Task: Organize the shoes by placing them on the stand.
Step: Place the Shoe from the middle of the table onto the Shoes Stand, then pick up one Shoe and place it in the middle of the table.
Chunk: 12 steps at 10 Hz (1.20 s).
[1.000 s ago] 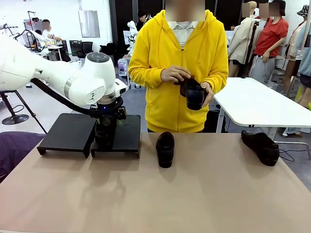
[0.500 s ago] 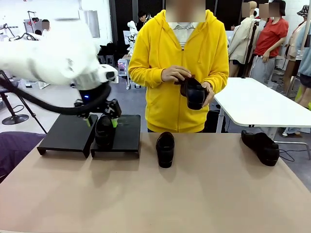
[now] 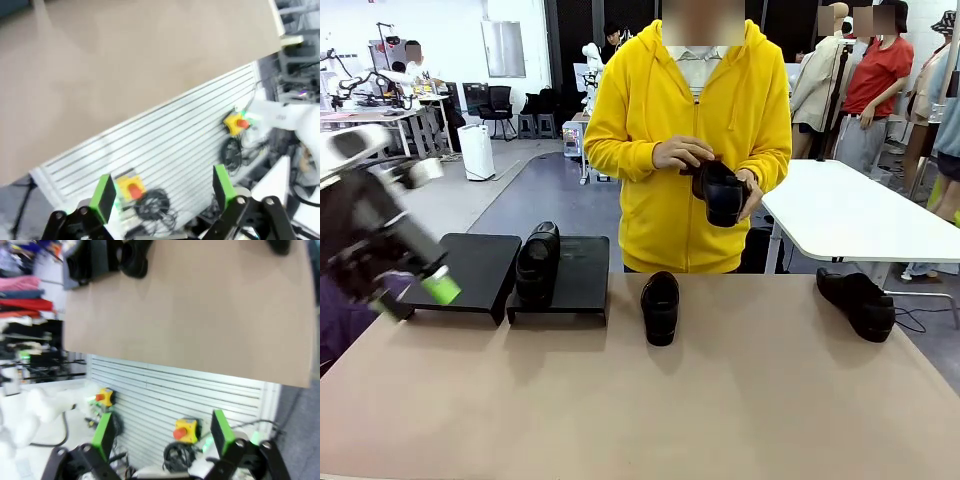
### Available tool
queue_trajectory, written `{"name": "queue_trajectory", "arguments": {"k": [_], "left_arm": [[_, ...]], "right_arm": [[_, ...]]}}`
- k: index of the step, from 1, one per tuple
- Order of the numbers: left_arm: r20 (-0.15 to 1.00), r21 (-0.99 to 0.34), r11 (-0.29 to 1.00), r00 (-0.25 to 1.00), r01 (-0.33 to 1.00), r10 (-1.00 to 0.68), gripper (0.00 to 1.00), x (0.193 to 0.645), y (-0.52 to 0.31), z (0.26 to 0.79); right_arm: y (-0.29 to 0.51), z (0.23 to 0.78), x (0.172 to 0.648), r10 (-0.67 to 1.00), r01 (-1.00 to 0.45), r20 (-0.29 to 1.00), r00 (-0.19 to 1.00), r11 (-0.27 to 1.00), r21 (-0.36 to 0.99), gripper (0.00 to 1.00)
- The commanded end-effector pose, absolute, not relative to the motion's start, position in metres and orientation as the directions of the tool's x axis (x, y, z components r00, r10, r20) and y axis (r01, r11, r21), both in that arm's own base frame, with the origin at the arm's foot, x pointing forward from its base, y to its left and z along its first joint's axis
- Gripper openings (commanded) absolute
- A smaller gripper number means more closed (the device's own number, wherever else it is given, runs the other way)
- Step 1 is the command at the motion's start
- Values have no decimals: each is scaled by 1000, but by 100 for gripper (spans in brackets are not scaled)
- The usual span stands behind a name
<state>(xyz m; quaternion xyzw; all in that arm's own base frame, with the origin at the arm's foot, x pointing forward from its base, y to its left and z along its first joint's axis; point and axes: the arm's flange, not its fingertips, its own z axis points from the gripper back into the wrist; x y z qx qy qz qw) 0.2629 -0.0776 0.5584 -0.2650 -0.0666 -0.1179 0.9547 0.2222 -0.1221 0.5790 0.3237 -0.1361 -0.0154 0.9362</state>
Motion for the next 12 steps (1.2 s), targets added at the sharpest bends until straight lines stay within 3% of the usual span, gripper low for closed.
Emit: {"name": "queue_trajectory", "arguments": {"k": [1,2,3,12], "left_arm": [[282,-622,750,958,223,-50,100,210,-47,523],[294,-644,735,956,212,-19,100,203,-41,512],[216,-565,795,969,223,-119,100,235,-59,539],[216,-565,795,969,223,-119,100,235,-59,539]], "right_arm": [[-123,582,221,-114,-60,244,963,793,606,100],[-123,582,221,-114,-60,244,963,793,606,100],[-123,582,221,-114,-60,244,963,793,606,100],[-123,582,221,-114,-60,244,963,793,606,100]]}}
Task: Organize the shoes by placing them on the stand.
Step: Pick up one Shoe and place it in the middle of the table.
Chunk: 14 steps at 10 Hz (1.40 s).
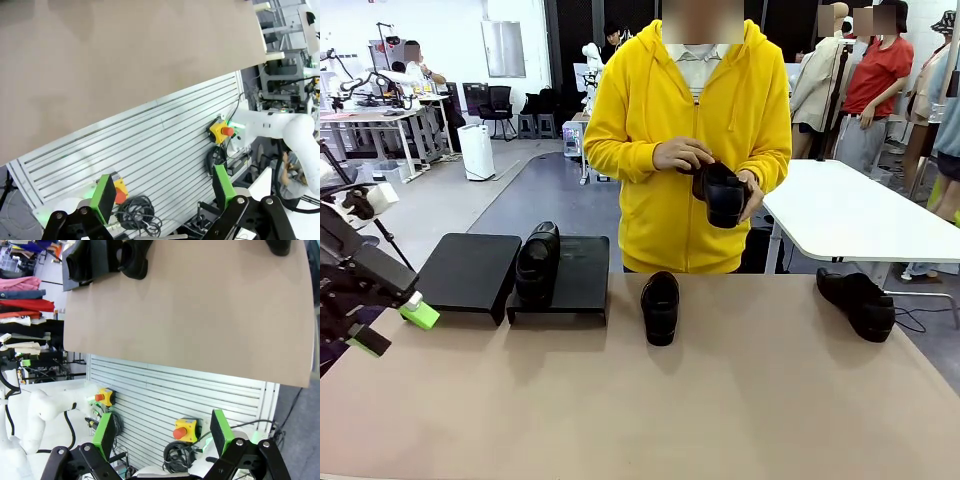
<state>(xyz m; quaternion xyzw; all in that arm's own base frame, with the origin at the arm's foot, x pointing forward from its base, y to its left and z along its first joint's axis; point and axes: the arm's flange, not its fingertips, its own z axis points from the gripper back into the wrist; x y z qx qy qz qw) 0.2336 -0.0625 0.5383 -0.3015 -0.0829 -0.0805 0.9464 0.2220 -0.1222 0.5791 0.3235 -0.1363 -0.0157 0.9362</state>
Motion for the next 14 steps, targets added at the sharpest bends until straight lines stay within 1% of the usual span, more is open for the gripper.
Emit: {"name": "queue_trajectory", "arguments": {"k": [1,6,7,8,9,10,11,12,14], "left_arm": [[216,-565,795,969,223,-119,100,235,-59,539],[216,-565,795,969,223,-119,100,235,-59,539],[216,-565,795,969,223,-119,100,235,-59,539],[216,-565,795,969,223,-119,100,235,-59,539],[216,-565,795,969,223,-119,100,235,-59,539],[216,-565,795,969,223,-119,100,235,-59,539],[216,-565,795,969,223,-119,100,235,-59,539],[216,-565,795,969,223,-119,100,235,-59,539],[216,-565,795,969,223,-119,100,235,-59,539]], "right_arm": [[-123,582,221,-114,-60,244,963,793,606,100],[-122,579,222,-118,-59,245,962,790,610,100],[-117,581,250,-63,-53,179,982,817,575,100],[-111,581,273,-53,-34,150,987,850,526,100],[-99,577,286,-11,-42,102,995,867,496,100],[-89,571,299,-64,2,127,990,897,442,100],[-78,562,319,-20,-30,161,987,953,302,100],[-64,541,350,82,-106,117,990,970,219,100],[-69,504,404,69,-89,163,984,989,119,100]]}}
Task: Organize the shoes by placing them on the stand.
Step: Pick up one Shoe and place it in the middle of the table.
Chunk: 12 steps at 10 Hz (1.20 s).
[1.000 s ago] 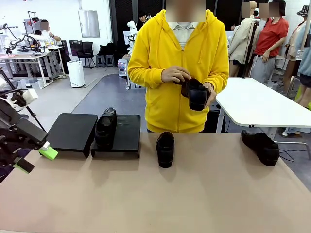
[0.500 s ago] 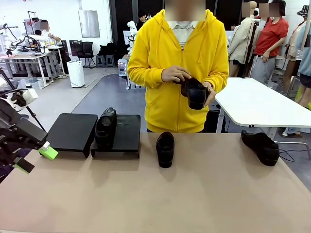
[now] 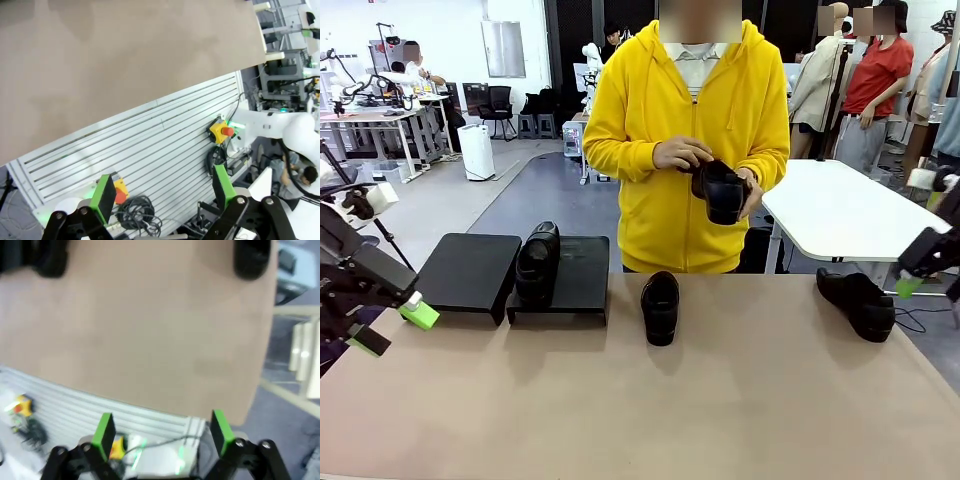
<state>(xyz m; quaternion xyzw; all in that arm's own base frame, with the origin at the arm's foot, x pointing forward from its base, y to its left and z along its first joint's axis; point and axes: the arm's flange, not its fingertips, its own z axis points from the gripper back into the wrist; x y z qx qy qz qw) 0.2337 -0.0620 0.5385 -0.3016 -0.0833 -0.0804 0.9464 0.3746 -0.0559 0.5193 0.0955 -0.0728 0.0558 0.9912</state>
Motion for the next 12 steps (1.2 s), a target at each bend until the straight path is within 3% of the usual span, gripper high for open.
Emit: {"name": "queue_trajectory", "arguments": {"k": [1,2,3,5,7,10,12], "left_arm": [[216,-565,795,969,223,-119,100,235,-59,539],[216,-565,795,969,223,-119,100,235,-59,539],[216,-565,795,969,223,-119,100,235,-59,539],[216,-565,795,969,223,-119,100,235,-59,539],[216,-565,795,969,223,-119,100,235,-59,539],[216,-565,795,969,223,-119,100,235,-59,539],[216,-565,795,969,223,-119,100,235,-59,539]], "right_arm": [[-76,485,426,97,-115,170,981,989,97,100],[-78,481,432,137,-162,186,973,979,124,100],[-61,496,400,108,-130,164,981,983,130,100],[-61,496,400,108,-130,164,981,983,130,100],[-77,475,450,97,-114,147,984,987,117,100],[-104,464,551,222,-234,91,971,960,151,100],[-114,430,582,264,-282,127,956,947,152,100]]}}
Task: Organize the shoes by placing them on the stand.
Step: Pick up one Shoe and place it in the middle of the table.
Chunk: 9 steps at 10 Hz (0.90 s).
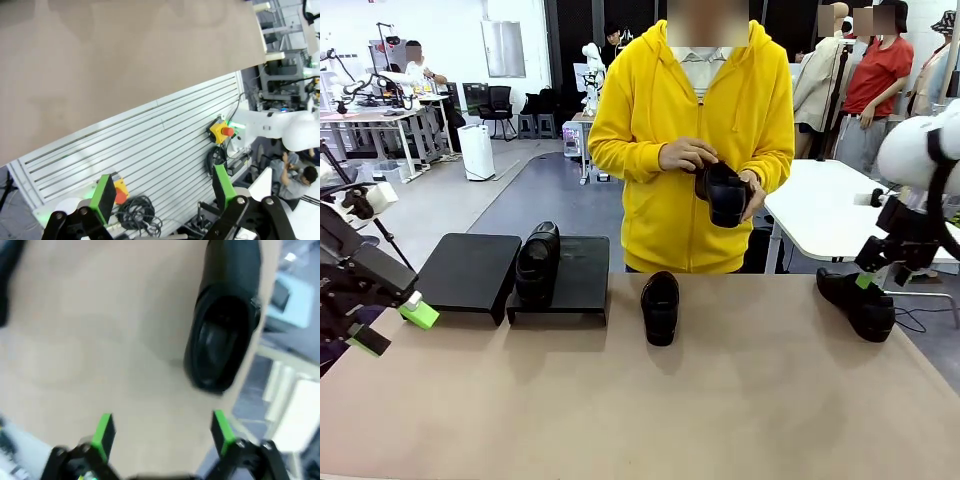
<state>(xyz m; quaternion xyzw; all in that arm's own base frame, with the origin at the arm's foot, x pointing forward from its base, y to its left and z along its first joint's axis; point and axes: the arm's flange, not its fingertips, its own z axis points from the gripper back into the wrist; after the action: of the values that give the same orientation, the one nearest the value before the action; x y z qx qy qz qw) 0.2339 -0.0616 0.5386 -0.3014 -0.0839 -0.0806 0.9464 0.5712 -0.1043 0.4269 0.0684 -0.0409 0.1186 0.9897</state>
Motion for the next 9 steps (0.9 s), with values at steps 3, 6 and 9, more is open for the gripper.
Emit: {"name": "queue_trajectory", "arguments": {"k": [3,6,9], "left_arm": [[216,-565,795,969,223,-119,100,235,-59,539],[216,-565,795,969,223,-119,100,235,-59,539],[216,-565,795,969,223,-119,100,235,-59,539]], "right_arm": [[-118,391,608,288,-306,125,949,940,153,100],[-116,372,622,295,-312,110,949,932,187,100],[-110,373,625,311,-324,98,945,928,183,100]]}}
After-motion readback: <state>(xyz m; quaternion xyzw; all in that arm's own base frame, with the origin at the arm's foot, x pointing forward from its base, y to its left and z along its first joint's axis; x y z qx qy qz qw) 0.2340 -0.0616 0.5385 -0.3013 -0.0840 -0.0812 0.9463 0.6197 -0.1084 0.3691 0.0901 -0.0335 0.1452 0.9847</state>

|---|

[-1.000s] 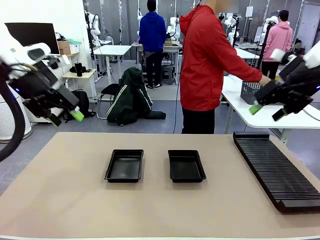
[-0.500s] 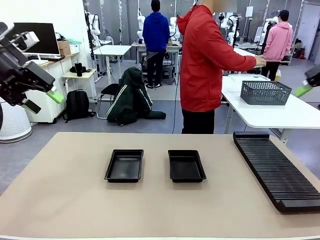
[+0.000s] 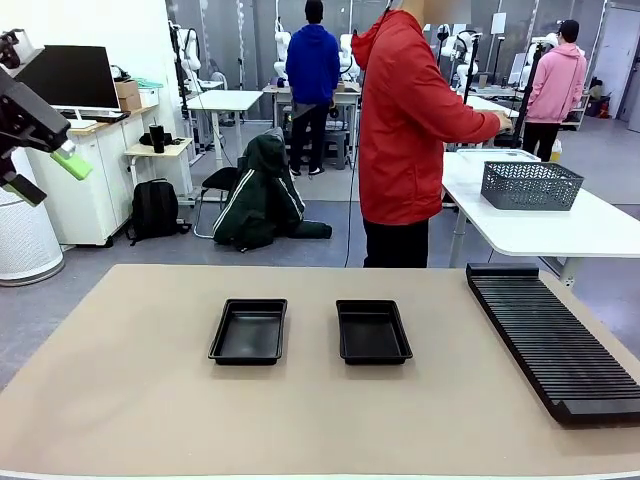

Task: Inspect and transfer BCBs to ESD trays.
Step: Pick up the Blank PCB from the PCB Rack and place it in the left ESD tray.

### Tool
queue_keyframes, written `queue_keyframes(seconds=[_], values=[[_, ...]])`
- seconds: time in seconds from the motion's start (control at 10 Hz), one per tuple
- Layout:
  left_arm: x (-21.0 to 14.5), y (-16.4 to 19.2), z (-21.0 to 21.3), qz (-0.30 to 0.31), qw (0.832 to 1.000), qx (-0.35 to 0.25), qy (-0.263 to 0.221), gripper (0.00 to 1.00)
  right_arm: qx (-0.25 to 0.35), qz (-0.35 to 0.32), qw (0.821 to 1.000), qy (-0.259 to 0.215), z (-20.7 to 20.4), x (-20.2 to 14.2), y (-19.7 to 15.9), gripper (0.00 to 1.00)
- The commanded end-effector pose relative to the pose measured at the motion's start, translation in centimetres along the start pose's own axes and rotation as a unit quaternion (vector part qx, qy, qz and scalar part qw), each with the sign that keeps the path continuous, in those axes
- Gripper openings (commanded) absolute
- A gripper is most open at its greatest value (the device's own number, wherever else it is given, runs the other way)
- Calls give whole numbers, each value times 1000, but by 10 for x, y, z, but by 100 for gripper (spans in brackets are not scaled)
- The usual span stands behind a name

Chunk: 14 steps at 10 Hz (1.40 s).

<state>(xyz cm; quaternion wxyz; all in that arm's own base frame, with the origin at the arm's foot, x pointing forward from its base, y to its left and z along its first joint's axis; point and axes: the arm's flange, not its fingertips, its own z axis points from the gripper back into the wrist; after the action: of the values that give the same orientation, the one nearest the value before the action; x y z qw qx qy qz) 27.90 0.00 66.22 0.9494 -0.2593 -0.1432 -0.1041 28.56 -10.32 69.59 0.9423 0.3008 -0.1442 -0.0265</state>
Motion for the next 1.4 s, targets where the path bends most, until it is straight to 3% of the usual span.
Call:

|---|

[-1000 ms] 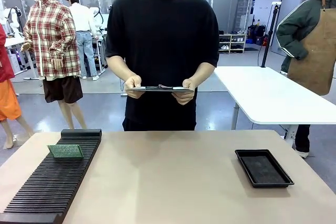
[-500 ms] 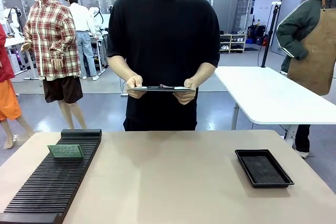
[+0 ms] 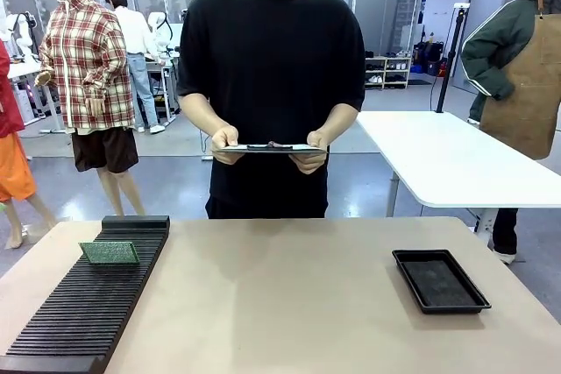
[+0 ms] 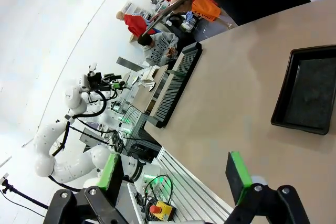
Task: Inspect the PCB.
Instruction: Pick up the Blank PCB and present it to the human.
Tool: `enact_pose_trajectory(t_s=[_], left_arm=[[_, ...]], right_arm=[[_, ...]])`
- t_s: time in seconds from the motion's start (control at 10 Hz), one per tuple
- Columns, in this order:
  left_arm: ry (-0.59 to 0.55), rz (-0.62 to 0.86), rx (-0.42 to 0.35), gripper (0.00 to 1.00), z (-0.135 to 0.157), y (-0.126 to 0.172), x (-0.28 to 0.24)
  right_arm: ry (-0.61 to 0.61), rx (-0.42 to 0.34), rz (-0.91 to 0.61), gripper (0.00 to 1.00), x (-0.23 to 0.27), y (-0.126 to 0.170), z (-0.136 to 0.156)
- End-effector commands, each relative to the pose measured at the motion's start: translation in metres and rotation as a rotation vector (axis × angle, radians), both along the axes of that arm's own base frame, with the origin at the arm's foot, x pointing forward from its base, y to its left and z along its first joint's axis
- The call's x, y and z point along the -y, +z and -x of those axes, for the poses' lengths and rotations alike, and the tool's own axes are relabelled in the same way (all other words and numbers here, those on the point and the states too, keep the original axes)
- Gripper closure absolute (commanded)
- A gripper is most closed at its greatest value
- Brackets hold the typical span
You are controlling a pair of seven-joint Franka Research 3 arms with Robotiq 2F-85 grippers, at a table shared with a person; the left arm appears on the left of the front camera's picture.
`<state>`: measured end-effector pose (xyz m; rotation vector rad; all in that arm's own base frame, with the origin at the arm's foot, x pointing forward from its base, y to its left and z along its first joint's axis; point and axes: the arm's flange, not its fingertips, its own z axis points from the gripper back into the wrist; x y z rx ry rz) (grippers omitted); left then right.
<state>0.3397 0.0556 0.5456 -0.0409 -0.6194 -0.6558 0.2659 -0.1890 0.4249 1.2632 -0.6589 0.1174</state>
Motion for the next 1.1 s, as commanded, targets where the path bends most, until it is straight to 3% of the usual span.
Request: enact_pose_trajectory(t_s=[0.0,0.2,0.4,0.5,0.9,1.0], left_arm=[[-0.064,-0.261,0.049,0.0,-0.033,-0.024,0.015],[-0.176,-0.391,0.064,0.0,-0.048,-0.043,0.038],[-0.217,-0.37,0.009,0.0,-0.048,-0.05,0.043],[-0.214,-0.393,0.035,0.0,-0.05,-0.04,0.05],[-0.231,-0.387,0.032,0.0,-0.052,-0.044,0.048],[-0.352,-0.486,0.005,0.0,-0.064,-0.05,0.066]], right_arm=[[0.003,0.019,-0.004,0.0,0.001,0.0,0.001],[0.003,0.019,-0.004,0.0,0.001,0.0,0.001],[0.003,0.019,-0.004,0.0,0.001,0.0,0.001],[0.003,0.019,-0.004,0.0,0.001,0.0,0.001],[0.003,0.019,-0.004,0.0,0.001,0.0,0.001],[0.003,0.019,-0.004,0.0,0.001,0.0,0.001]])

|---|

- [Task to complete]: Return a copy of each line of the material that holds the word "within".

- [The completed task]:
Motion for the next 12 steps (1.2 s), targets added at the sharpest bends until straight lines stay within 3% of the usual span, gripper low for closed.
Motion for the next 14 steps, targets added at the sharpest bends until straight lines stay within 1% of the usual span, more is open for the gripper.
Motion for the next 12 steps (1.2 s), a target at each bend until the straight path is within 3% of the usual span, gripper high for open.

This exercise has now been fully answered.